Have I got to lick----"

"Well. You're right. I'm a fliv. Shake hands, m' boy, and no hard feelings."

"Good. Then I can drive on nice and alone, without having to pound your ears off?"

"Certainly. That is--we'll compromise. You take me on just a few miles, into more settled country, and I'll leave you."

So it chanced that Milt was still inescapably accompanied by Mr.
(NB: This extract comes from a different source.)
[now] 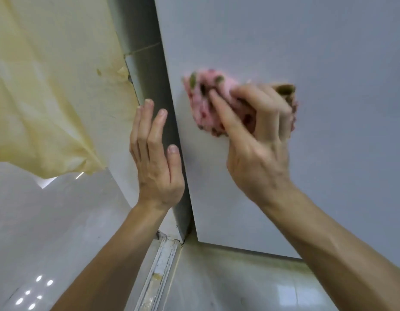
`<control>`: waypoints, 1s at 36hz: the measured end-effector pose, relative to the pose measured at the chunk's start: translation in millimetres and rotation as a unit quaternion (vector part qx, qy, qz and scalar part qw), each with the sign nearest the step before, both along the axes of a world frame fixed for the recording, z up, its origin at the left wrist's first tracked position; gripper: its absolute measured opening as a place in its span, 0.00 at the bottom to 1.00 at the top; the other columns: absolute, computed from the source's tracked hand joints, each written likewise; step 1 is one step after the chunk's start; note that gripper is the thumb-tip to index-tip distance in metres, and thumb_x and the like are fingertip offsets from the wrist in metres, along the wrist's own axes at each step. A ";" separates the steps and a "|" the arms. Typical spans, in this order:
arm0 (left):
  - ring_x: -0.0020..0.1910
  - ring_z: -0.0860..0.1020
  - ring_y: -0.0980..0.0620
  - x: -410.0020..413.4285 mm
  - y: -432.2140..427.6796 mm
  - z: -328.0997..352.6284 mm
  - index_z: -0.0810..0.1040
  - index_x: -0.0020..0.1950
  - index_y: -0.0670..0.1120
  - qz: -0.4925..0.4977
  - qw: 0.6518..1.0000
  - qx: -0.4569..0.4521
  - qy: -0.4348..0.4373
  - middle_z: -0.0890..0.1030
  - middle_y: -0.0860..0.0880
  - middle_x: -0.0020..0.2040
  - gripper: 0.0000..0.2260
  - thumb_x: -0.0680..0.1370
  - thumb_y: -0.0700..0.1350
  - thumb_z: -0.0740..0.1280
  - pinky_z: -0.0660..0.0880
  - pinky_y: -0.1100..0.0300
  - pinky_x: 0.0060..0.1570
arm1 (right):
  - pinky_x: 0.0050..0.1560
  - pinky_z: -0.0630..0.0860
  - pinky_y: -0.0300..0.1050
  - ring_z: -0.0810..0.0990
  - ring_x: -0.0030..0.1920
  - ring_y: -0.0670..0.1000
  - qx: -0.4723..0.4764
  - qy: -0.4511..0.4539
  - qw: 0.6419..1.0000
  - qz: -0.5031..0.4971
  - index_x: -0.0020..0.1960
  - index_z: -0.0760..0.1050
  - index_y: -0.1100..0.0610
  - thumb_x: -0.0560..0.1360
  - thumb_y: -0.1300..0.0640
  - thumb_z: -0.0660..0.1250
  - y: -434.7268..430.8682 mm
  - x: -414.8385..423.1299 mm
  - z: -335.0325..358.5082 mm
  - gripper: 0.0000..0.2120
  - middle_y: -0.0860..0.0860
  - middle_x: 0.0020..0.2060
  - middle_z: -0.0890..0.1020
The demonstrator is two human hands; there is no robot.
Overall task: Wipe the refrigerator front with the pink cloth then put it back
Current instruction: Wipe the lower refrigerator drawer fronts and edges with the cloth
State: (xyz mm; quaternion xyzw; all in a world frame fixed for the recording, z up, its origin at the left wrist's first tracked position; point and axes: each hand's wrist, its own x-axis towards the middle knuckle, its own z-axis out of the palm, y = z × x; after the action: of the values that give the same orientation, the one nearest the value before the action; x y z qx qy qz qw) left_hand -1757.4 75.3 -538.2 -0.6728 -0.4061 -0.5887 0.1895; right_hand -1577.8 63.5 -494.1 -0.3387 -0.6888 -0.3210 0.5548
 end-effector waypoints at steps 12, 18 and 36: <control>0.81 0.60 0.34 8.3 -7.6 33.0 0.63 0.78 0.34 -0.020 0.999 -0.007 -0.043 0.62 0.37 0.80 0.23 0.82 0.34 0.57 0.58 0.39 0.80 | 0.65 0.69 0.53 0.70 0.69 0.56 0.069 0.016 0.997 -0.030 0.71 0.80 0.56 0.79 0.68 0.65 15.9 -24.7 44.3 0.22 0.52 0.67 0.68; 0.84 0.54 0.40 15.6 -9.9 18.4 0.60 0.81 0.37 -0.021 0.998 -0.047 0.032 0.57 0.40 0.83 0.27 0.82 0.38 0.58 0.55 0.41 0.81 | 0.66 0.70 0.46 0.64 0.81 0.52 -0.042 -0.252 0.966 -0.031 0.78 0.71 0.56 0.76 0.70 0.62 -5.6 38.9 -91.8 0.31 0.51 0.80 0.68; 0.85 0.51 0.43 38.4 -8.5 -0.7 0.57 0.82 0.35 0.042 0.997 -0.040 0.056 0.54 0.40 0.84 0.29 0.82 0.44 0.58 0.49 0.42 0.82 | 0.81 0.59 0.52 0.63 0.81 0.60 -0.026 -0.043 0.996 -0.070 0.75 0.74 0.61 0.77 0.78 0.58 -24.8 106.6 18.4 0.30 0.59 0.78 0.68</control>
State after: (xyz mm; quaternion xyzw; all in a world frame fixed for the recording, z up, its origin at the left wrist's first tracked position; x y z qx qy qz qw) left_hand -1719.0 66.8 -538.9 -0.6938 -0.4459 -0.5252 0.2098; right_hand -1471.2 38.7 -475.6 -0.3863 -0.6949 -0.3549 0.4919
Pinky Parrott, that evening, when he saw Claire's Gomez standing in the yard at Barmberry's and pulled up.

Pinky had voluntarily promised not to use his eloquence on Claire, nor to try to borrow money from Mr. Boltwood. Without ever having quite won permission to stay, he had stayed. He had also carried out his promise to buy his half of the provisions by adding a five-cent bag of lemon drops to Milt's bacon and bread.

When they had stopped, Milt warned, "There's their machine now. Seems to be kind of a hotel here. I'm going in and say howdy. Good-by, Pink. Glad to have met you, but I expect you to be gone when I come out here again.

If you aren't---- Want granite or marble for the headstone? I mean it, now!"